Akvaryum Balıklarının İnsanları Tanıması
Alman Akvaryum ve Teraryum Dernekleri Birliği Başkan Yardımcısı Matthias Wiesensee, akvaryumu veya göletleri olanların, kendi balıklarının kendilerine doğru yüzdüğü, yabancılara ise yüzmediği olgusuna aşina olduğunu söyledi. Görsel olarak algılanabilir desenlerin yanı sıra, sesli özellikler, örneğin ses veya yürüyüş, hayvanların yan çizgi organı tarafından algılanarak rol oynar.
Örneğin bu özellik, onları besleyenlere doğru yüzen, aile üyelerine karşı değil, Koi ve Altın Balık gibi balıklarda oldukça belirgindir. Skaler ve Discus gibi büyük Ciklitler de belirgin şekilde belirli insanlarla bir ilişki kurar ve yabancılara karşı genellikle daha şüphecidir.

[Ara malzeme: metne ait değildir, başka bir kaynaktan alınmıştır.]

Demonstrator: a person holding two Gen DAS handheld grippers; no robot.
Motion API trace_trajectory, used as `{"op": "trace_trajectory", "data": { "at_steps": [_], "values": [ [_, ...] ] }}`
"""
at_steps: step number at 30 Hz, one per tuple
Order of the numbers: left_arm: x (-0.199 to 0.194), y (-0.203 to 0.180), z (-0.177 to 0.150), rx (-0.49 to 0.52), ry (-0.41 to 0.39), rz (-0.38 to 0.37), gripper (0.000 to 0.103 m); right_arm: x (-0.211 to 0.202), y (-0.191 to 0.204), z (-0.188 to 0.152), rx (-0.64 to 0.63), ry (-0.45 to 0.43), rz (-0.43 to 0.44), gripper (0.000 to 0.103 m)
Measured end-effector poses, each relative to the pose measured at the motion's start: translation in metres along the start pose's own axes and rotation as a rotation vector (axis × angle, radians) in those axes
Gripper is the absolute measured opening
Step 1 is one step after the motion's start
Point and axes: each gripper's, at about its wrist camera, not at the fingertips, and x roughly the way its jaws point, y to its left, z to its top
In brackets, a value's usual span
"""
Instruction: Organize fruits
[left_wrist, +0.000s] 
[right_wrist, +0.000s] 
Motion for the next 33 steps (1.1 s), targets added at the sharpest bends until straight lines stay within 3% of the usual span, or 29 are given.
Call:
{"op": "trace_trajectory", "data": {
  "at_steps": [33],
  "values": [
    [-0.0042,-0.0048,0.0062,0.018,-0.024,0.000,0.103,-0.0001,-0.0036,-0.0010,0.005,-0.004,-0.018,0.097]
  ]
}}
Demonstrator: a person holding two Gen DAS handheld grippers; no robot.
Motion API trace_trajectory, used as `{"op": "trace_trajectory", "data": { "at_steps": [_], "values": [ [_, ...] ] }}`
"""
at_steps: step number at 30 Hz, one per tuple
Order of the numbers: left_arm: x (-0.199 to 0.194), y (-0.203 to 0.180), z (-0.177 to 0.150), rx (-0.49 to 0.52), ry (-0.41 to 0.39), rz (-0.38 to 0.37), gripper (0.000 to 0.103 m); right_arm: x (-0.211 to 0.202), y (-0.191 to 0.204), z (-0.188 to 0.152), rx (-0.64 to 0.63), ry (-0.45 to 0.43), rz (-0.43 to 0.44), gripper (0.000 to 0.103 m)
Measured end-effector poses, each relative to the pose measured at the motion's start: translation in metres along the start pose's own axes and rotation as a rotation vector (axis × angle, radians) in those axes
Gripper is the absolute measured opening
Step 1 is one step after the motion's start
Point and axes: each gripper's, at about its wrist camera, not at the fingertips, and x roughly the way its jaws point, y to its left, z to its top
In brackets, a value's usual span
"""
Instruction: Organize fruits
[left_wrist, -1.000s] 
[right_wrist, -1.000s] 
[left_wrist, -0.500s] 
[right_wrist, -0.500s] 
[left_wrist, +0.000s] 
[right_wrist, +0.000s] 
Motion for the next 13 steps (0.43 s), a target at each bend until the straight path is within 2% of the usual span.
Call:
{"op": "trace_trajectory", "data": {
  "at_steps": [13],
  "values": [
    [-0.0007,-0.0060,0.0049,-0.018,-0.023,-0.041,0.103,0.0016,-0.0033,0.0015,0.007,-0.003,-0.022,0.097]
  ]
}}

Balıkların İnsanları Tanımlama Yeteneği
Enstitüden yapılan açıklamada, genel olarak balıkların insanları gerçekten tanıyıp tanıyabileceğine dair şimdiye kadar çok az bilimsel kanıt olduğu belirtildi. Esaret altında yetiştirilen Cennet Balıkları’nın laboratuvar deneylerinde insan yüzlerinin resimlerini tanıyabildiği belirtildi. Tomasek, "Ancak hiç kimse, su altı dünyalarına girdiğimizde yabani balıkların bizi tanıma yeteneğine veya motivasyonuna sahip olup olmadığını sormadı." dedi.
İlişkinin Karşılıklığı
Araştırmacılar, daha fazla zamanla balıkların belki de saç veya eller gibi daha ince özelliklere dikkat edebileceklerini düşünüyorlar. Soller, "Onların yüzümüze yaklaştıklarını ve vücudumuzu incelediklerini gözlemledik bile." dedi. "Sanki bizi inceleyen biz değilmişiz de onlar bizi inceliyormuş gibiydi."
Bu arada, Konstanzer araştırmacıların deneylerinde tanıma karşılıklıydı: Ekip tarafından bir balığa Julius adı verildi; sırtında iki gümüş parıldayan pul bulunan, düzenli olarak katılan bir çipura balığına Bernie adı verildi. Ve bir de "kuyruğunda bir yırtık olan Alfie" vardı.